BY STEVEN KASZAB
We the citizens of the world should be quaking in our boots today. Why? Our governments are highly leveraged, and in so much debt that simple interest rate increases could bring some governments into insolvency.
Ontario is the most indebted Provincial Government in Canada. California and Hawaii residents are the most indebted in their nation, but also those most active at paying down their debt. Our governments and neighbours have borrowed seemingly unlimited funds, only to realize that with the potential increase of interest rates, a credit crash will soon follow.
“Why is the Bank of Canada patting itself on the back and handing out millions in bonuses and pay raises while Canadians are struggling to pay for groceries and gas?” asked Franco Terrazzano, Federal Director of the CTF. “If its objective is to keep inflation low, then it doesn’t make sense for Canada’s central bank to hand out bonuses and pay raises while the cost-of-living soars.”
In April of 2020 America’s Public Debt was 24.97 trillion dollars, paying 0.6% interest. Washington will increase the interest rates through its fight to bring inflation downward. It may be successful, but the national debt levels are going to increase too, to a whopping trillion dollars a day in the near future. That will cause the government in Washington and many State capitals to increase taxes. A vicious cycle will be set and unyielding for a decade or two.

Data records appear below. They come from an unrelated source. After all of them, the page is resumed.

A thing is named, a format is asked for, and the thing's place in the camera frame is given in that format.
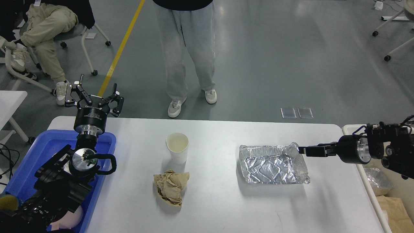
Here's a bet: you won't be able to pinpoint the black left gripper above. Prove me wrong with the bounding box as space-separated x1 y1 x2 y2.
64 74 125 136

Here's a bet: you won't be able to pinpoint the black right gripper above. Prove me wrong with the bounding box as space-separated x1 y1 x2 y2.
298 135 372 165

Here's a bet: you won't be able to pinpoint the pink ceramic mug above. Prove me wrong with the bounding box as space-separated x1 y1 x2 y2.
48 205 84 230

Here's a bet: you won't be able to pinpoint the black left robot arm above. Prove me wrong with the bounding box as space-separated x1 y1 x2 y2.
1 79 124 233

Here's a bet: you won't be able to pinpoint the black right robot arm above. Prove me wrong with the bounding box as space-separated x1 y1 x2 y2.
298 115 414 180

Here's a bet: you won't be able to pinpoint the aluminium foil container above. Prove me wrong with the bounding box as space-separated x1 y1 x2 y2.
239 142 311 185

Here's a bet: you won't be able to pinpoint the clear plastic floor plate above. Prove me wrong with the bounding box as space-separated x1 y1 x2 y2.
280 107 297 119

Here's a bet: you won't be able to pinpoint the crumpled clear plastic bag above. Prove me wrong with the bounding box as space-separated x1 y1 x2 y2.
364 168 395 196

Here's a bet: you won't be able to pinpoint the grey office chair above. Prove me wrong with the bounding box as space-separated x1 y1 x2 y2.
1 21 111 94

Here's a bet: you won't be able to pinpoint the white side table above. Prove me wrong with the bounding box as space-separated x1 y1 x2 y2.
0 90 30 144

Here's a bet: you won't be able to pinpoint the white paper cup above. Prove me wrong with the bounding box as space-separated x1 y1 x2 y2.
166 133 189 164

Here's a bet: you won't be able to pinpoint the seated person in khaki trousers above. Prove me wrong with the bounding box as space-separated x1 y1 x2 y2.
1 0 95 105

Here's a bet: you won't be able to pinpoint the blue plastic tray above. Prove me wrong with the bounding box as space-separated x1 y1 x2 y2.
4 129 105 233

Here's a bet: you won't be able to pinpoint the brown paper in bin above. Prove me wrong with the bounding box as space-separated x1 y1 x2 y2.
377 195 414 233

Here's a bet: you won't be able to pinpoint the crumpled brown paper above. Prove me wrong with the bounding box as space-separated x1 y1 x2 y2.
153 169 190 207

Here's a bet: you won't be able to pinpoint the standing person in light jeans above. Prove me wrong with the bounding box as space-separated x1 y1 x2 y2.
153 0 217 118

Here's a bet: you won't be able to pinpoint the dark teal mug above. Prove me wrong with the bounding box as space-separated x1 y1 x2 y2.
0 194 20 211

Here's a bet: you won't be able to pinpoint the white wheeled stand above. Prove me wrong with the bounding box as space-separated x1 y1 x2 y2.
371 0 414 61

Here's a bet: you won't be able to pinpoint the black cables on floor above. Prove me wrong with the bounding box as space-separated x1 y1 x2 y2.
0 144 20 186

Governments have difficulty admitting to their error and therefore will continue their practice of inflation, and increased taxes. In 2020, the Bank of Canada gave pay raises to 1,728 employees, costing $5.3 million. In 2021, it gave pay raises to 1,857 employees, costing $5.2 million. It did not cut the pay of any employees in 2020 or 2021.
In addition to pay raises, the Bank of Canada gave bonuses to 1,632 employees in 2020, costing $16.2 million. In 2021, it gave bonuses to 1,752 employees, costing $18.4 million. The Bank of Canada told the CTF that it hands out bonuses for “successfully meeting or exceeding expectations.”

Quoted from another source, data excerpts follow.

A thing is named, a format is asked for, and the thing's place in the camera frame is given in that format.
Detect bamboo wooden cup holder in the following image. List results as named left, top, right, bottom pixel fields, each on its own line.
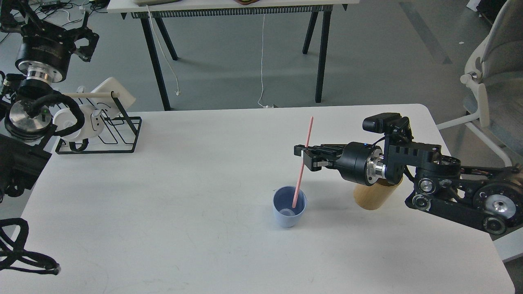
left=353, top=178, right=403, bottom=210

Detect grey office chair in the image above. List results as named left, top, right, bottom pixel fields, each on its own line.
left=437, top=0, right=523, bottom=166

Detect white table with black legs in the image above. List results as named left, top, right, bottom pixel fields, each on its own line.
left=106, top=0, right=358, bottom=111

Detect white mug on rack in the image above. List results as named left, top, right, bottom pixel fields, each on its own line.
left=53, top=104, right=105, bottom=142

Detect blue plastic cup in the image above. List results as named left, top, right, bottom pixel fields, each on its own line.
left=273, top=186, right=308, bottom=228

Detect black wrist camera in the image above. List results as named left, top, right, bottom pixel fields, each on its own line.
left=362, top=112, right=413, bottom=142

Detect white hanging cable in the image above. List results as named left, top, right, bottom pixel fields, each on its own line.
left=257, top=14, right=279, bottom=109

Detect black wire dish rack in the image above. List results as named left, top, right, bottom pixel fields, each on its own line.
left=55, top=93, right=142, bottom=155

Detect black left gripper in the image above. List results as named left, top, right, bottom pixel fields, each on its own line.
left=0, top=0, right=99, bottom=82

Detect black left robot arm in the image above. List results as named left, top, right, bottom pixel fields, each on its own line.
left=1, top=0, right=99, bottom=198

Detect black cables on floor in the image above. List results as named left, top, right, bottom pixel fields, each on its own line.
left=0, top=0, right=110, bottom=41

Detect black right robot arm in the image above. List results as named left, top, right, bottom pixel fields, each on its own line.
left=293, top=136, right=523, bottom=235

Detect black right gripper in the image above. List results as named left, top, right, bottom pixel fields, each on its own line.
left=293, top=142, right=386, bottom=186

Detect white cord left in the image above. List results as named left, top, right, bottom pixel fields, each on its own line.
left=146, top=5, right=182, bottom=97

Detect pink chopstick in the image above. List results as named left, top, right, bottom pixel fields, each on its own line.
left=291, top=116, right=314, bottom=208

The federal Crown corporation’s mandate is to keep inflation around 2%, meanwhile consumer prices increased by 8.1% in June 2022; the largest annual increase since 1983. Year-over-year consumer price increases were above 3% for nine consecutive months in 2021.
The central bank printed more than $300 billion during the pandemic by purchasing financial assets such as government debt.
The massive amount of money borrowed by our governments and given/lent to the citizens of our fair land, present corporations with the desire to get a piece of that action. Canada’s Government handed out an unprecedented 240 billion dollars to its citizens and business establishments, while America shared over four trillion dollars too. The corporate elites look at this money and salivate at the opportunities available to them to get a large portion of this money. All the while, the economy is slowly going to hell. Canada’s economy has hardly grown, and America’s economy is rocking upon the cliff of recessionary blues. Mexico’s economy was hit badly by the pandemic, and continues to struggle along.
The EU is witnessing a situation not felt since the post war era: stagnation, excessive public funds spent, a war on its borders and multi-millions of refugees and immigrants of opportunity within their borders. Huge financial stress placed upon a politically divided confederation. Even the I.M.F. (International Monetary Fund) hesitates at loaning billions to economies not growing, but still spending.
Pay off your debts. Save some funds for a rainy day. Less reliance upon public coffers is the ticket.